[RECORDS FOR THIS TASK]
== Segment start ==
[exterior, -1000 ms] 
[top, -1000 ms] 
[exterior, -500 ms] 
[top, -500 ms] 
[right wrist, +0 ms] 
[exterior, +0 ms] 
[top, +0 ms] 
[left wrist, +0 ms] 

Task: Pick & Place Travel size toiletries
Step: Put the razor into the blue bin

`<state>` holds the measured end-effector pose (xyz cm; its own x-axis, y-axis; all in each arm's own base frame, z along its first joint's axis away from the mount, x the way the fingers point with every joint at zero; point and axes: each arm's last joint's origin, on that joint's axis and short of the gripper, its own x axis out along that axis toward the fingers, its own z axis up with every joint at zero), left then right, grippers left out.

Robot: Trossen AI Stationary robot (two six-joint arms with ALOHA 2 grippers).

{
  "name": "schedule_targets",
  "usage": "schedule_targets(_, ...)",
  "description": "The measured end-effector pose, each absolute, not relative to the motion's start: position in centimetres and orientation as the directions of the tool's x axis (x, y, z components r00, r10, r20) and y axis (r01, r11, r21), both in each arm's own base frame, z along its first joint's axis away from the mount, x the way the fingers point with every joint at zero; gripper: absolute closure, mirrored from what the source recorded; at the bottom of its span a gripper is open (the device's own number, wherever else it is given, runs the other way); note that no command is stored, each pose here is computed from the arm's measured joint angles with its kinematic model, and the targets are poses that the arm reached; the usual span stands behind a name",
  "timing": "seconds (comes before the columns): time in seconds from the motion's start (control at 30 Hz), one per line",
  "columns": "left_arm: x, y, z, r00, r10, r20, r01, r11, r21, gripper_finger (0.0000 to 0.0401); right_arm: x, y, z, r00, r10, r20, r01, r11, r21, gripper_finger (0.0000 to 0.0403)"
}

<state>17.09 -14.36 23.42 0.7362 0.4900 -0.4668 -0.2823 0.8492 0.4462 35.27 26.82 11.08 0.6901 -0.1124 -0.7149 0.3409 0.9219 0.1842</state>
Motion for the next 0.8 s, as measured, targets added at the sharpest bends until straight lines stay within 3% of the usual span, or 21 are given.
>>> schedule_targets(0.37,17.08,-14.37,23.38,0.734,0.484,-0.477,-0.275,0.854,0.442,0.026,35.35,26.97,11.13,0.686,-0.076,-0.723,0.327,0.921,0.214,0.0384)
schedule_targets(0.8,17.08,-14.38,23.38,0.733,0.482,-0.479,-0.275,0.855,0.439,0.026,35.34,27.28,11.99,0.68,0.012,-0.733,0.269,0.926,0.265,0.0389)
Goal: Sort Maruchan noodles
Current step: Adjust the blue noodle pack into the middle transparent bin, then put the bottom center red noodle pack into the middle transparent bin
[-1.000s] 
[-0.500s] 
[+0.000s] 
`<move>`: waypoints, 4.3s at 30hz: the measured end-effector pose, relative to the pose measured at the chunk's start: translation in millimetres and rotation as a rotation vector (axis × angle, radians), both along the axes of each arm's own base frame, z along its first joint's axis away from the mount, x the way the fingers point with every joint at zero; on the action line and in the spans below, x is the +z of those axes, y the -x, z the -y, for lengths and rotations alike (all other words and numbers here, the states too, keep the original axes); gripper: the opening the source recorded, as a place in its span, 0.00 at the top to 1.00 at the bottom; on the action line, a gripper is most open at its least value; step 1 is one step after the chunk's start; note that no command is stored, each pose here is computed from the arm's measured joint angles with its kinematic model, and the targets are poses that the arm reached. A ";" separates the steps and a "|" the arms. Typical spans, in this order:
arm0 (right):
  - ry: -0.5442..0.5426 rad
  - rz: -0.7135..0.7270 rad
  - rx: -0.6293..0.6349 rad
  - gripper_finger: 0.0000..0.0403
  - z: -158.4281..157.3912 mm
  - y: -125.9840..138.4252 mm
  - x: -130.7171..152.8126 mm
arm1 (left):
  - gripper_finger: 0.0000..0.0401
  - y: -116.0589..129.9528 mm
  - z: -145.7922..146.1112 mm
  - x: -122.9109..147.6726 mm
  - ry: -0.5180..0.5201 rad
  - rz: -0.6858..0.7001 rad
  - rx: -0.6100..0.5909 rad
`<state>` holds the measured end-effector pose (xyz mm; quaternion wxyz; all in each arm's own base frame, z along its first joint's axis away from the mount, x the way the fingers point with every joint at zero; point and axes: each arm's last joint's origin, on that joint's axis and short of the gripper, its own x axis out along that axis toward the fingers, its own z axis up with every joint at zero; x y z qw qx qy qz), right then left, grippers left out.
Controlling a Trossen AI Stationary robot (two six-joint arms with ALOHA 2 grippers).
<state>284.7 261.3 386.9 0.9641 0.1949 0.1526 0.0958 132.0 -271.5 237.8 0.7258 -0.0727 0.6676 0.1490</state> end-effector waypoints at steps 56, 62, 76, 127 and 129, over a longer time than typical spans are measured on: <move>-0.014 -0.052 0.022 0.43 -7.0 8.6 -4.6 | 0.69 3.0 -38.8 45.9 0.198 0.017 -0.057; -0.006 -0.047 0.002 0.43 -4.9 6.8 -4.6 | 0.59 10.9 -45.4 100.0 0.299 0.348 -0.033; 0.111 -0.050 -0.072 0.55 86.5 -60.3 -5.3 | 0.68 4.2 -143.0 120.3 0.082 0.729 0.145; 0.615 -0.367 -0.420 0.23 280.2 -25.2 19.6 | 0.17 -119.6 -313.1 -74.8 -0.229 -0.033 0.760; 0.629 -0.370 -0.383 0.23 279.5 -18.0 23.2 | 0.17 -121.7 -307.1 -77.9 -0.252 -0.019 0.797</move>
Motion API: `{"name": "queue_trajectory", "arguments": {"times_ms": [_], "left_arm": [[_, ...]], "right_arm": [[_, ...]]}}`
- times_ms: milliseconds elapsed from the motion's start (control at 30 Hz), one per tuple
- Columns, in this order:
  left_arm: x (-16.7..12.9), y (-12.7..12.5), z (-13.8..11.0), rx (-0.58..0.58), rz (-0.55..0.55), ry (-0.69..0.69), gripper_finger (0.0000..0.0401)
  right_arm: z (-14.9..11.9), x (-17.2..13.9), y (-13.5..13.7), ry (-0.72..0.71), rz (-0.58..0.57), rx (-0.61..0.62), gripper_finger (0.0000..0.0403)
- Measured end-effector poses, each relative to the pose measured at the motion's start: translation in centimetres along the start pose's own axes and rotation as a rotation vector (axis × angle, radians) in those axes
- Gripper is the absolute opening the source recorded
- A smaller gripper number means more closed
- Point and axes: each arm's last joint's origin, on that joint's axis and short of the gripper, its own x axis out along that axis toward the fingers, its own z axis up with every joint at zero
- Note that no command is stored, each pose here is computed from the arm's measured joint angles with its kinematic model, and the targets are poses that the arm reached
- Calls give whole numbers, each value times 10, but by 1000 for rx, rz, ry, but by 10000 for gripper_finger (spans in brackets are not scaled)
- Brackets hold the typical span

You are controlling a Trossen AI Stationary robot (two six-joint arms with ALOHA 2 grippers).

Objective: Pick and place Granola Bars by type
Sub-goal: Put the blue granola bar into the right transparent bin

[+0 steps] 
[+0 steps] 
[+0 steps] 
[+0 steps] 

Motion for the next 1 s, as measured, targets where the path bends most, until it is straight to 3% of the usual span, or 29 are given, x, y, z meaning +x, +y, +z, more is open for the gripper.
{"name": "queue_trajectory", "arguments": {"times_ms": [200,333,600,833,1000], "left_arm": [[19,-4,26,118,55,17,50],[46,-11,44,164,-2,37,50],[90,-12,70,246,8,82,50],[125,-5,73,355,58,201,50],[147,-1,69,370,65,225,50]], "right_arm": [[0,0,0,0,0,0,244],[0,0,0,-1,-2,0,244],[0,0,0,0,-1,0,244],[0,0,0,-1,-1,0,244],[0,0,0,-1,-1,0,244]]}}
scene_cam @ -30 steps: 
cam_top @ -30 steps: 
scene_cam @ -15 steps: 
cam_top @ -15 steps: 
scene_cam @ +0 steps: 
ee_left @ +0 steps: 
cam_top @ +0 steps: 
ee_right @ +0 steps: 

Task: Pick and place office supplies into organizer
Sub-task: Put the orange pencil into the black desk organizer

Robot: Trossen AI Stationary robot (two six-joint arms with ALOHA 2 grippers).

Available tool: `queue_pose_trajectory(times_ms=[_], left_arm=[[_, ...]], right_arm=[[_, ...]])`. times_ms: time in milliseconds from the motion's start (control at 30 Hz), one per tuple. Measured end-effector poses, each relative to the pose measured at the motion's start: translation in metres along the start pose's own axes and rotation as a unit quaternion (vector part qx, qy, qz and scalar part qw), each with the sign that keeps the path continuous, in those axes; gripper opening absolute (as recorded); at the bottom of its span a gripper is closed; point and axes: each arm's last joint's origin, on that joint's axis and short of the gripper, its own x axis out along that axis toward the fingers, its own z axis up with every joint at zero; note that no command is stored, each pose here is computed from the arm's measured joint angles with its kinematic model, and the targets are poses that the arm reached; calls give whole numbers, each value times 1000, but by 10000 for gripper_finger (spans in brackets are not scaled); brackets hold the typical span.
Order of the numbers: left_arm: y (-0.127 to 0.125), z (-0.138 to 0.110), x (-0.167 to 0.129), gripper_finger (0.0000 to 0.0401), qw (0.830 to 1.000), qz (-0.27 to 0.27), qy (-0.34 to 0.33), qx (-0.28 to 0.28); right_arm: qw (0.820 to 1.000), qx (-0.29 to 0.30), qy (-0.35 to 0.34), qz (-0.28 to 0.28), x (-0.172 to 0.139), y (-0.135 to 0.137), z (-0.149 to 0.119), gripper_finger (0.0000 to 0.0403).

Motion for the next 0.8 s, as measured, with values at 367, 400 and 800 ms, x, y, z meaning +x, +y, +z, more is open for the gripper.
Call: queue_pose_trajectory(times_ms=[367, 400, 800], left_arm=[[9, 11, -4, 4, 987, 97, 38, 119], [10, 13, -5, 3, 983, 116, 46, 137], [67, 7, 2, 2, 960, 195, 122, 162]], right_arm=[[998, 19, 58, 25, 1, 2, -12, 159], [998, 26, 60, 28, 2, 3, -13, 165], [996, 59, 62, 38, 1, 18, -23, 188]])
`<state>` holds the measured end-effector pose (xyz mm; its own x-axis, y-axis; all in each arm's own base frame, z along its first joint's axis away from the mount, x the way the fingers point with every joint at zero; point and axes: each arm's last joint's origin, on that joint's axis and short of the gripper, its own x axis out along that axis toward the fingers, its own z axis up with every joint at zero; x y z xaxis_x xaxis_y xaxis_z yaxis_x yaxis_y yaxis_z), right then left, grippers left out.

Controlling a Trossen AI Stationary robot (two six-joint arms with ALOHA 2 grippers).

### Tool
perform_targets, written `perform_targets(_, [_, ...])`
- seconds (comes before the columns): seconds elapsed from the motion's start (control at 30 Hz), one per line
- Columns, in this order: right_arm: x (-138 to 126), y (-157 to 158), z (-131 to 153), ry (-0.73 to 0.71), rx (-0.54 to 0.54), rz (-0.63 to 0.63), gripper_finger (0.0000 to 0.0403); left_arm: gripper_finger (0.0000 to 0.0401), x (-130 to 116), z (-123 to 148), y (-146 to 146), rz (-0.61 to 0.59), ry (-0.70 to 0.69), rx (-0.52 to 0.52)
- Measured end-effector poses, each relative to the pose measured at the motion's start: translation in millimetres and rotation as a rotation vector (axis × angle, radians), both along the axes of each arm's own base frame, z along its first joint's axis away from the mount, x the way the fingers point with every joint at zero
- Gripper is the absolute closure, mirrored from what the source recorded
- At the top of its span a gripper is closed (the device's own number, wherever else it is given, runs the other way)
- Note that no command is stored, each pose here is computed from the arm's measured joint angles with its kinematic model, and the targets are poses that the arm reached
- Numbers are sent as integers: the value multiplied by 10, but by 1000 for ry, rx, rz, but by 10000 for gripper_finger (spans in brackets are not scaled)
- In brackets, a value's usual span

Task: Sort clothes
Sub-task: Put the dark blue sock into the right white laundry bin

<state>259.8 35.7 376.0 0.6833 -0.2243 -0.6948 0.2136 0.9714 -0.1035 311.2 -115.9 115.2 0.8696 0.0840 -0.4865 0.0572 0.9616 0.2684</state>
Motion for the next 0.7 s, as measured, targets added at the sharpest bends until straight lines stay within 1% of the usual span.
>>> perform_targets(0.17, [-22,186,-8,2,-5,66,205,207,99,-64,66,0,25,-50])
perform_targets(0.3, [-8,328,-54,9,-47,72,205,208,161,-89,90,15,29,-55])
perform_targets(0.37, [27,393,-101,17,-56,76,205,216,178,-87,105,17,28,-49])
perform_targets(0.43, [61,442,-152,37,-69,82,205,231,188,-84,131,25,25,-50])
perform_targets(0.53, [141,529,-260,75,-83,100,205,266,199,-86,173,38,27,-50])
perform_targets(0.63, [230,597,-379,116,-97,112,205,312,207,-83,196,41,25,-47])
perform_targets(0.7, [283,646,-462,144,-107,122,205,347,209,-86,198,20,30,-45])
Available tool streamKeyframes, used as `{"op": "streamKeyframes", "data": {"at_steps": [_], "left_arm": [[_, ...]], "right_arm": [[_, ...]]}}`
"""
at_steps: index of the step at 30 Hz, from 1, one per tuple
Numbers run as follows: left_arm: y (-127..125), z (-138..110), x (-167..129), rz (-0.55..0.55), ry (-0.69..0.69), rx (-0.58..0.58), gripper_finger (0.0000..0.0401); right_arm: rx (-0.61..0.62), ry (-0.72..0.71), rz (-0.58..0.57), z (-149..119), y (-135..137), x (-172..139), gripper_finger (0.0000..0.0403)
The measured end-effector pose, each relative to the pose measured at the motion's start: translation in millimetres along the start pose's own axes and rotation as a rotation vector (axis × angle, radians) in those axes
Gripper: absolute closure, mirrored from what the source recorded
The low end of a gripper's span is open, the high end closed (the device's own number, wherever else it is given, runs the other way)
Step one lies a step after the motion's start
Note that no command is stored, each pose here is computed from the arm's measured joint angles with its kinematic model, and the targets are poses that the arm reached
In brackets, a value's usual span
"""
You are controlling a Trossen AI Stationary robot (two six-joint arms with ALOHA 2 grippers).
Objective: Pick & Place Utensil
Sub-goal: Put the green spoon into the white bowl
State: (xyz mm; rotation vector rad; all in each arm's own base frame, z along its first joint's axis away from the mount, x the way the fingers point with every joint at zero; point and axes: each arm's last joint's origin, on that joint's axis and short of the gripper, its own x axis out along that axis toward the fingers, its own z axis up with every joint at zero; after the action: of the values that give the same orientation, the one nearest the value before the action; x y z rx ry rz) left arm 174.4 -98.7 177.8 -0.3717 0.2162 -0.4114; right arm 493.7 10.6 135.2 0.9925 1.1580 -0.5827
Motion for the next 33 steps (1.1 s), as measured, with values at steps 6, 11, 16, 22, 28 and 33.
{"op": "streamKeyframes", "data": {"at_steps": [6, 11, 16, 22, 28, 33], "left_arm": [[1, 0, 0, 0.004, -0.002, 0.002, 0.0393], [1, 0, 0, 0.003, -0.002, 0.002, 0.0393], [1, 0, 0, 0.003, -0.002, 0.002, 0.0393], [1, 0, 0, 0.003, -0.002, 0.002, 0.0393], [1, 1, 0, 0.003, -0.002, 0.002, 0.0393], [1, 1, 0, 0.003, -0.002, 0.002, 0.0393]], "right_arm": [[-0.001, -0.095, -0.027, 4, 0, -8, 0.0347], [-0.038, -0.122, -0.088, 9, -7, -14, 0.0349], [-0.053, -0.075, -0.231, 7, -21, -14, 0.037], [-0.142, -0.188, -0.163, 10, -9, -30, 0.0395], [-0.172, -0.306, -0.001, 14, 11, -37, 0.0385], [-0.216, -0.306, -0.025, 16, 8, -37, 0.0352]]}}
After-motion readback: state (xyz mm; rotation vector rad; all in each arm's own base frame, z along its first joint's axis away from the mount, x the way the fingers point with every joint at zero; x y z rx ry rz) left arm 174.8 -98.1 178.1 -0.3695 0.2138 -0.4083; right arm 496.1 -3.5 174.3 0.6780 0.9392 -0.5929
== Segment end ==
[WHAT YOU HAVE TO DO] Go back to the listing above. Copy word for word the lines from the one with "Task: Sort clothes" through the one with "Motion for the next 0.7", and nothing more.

[REPLY]
Task: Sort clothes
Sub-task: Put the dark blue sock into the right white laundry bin

<state>259.8 35.7 376.0 0.6833 -0.2243 -0.6948 0.2136 0.9714 -0.1035 311.2 -115.9 115.2 0.8696 0.0840 -0.4865 0.0572 0.9616 0.2684</state>
Motion for the next 0.7 s, as measured, targets added at the sharpest bends until straight lines stay within 1% of the usual span.

Here the output is complete.